Data in this exercise:
————————
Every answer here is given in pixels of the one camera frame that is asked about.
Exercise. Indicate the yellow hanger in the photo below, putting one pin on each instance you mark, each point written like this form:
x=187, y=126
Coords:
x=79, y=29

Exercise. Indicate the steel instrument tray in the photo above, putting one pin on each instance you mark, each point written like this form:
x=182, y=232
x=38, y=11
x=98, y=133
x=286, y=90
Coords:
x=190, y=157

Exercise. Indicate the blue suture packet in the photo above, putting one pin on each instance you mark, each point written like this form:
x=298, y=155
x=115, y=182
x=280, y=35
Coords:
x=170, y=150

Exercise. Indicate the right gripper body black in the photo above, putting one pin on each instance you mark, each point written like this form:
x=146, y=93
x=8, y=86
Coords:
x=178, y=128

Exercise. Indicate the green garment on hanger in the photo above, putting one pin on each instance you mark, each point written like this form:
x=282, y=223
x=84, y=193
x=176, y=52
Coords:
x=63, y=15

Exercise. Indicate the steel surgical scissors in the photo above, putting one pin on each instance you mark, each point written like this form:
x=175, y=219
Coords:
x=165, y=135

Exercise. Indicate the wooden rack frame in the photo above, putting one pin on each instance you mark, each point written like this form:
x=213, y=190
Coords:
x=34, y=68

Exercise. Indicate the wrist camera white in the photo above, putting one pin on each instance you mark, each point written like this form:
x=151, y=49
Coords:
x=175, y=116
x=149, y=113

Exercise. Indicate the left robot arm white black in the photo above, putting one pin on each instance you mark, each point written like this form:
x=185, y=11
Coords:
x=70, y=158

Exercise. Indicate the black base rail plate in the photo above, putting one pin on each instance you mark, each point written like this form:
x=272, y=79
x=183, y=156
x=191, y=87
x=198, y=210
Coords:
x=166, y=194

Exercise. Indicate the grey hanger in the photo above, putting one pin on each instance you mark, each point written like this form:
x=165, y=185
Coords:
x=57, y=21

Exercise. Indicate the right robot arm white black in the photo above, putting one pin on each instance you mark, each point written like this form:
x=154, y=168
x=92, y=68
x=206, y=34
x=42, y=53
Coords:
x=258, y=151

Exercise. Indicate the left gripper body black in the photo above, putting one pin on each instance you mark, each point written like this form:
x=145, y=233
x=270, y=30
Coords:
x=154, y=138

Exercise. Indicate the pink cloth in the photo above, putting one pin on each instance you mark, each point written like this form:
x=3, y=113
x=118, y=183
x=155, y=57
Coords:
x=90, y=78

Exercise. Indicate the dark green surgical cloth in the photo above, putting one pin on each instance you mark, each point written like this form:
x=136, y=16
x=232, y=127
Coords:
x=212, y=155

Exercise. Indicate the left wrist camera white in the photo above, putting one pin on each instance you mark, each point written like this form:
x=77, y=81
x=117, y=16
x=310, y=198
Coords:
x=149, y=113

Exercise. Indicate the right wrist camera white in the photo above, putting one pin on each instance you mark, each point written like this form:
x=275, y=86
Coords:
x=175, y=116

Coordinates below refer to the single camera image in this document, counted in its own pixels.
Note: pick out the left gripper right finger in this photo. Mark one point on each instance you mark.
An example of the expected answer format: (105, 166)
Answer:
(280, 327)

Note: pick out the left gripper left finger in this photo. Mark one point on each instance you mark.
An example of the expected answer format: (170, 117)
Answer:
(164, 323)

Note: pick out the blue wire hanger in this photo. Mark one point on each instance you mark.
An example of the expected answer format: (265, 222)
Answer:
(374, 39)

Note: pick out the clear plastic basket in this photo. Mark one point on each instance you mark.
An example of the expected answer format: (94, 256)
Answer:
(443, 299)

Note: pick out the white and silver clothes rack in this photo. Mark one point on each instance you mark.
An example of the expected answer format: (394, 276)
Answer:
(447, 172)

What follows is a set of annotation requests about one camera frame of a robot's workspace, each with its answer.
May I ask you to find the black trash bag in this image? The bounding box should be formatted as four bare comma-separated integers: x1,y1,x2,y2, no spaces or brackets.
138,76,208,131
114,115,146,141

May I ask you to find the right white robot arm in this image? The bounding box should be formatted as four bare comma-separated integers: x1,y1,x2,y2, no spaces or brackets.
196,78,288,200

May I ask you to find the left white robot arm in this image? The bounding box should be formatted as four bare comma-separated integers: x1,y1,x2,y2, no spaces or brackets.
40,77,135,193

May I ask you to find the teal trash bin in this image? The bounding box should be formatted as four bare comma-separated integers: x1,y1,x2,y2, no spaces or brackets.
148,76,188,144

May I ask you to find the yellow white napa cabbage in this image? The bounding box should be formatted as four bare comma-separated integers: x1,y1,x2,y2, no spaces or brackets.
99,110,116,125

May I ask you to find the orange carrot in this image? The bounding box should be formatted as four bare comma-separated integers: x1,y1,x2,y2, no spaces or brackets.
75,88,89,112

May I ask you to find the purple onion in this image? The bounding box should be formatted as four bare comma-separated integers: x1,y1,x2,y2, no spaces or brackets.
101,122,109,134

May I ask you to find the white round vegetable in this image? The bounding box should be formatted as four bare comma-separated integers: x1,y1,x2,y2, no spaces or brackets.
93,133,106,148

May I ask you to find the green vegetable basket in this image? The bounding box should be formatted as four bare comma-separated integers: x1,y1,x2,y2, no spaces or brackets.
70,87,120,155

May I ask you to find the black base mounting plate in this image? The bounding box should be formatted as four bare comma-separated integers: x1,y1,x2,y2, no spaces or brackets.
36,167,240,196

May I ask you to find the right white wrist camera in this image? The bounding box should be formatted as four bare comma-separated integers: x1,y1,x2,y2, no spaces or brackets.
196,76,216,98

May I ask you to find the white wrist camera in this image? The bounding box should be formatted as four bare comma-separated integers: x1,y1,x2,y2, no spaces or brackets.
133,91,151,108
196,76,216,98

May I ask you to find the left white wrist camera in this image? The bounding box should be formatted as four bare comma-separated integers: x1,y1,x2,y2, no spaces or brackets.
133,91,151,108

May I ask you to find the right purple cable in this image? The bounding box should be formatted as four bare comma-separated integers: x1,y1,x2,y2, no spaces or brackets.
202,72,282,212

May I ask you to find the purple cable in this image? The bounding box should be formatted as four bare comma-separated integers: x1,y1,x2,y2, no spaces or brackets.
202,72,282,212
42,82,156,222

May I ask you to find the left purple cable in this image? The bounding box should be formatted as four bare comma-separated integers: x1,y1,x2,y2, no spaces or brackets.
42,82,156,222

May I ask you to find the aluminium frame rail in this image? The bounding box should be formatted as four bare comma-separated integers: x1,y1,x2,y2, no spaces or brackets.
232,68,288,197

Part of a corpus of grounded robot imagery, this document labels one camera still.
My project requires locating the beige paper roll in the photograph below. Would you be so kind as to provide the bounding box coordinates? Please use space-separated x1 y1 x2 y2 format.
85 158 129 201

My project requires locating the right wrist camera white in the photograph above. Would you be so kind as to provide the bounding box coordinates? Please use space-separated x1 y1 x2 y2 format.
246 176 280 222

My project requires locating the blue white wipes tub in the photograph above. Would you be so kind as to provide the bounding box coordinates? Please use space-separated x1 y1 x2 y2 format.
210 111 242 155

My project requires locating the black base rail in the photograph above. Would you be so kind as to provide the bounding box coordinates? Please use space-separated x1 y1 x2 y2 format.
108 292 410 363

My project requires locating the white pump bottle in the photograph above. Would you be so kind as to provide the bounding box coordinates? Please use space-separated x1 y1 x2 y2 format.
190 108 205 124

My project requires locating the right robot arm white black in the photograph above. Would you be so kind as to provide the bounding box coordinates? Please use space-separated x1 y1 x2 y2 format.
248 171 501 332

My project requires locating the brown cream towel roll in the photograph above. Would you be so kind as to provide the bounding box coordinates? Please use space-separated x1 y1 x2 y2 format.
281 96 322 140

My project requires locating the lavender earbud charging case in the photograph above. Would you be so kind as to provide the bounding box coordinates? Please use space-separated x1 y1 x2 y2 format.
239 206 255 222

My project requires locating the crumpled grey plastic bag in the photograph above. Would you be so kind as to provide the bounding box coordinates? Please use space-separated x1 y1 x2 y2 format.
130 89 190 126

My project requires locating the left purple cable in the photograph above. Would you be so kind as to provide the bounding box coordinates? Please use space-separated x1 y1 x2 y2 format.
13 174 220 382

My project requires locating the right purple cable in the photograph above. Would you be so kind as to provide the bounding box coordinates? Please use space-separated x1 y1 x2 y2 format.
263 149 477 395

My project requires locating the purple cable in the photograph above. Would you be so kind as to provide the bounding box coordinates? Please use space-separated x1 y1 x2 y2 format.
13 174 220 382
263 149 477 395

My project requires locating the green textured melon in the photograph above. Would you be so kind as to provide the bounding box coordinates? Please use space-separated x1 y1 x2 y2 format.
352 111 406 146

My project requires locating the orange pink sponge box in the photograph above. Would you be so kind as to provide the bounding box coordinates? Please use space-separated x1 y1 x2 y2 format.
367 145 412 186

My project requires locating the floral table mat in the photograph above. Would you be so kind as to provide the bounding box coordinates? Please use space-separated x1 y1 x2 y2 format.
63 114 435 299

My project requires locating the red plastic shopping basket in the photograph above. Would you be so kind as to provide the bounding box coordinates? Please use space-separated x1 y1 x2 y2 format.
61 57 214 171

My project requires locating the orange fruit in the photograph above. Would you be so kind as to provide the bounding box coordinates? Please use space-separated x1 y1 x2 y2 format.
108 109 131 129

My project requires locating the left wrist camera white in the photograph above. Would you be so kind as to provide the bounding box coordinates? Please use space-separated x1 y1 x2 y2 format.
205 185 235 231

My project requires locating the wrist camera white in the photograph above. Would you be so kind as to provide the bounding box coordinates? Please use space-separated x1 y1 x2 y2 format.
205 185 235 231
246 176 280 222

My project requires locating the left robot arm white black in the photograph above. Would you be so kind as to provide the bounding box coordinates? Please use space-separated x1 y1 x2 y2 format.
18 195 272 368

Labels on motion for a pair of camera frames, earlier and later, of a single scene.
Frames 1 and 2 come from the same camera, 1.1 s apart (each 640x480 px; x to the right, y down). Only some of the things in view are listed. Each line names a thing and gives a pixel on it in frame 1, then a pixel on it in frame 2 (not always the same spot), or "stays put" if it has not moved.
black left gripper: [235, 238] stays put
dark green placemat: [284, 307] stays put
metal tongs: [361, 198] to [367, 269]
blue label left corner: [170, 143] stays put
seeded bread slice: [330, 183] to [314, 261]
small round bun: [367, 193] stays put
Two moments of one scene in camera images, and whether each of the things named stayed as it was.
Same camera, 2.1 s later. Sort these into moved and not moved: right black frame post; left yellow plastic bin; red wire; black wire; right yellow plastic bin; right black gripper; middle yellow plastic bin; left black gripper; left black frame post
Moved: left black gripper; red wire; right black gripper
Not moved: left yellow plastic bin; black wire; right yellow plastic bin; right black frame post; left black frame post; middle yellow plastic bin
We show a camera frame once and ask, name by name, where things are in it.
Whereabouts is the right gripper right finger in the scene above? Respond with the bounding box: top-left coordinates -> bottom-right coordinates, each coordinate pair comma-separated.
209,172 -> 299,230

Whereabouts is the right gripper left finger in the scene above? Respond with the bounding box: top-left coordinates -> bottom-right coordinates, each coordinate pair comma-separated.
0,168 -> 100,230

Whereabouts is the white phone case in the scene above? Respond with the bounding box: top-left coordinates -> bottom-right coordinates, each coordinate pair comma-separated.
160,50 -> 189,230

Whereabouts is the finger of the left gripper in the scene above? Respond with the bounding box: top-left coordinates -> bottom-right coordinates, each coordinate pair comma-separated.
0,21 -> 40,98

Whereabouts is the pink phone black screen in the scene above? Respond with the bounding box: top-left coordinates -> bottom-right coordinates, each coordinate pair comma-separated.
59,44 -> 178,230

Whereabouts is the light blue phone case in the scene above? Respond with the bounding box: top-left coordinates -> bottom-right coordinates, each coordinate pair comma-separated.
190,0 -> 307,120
————————
Exercise requirements: Review the preceding data and report every line that includes the string "pixels".

Reply to the task:
Every answer here is given in pixels of the one camera frame that is asked about.
Coordinates below refer to the single camera image in this document, counted in its own pixels.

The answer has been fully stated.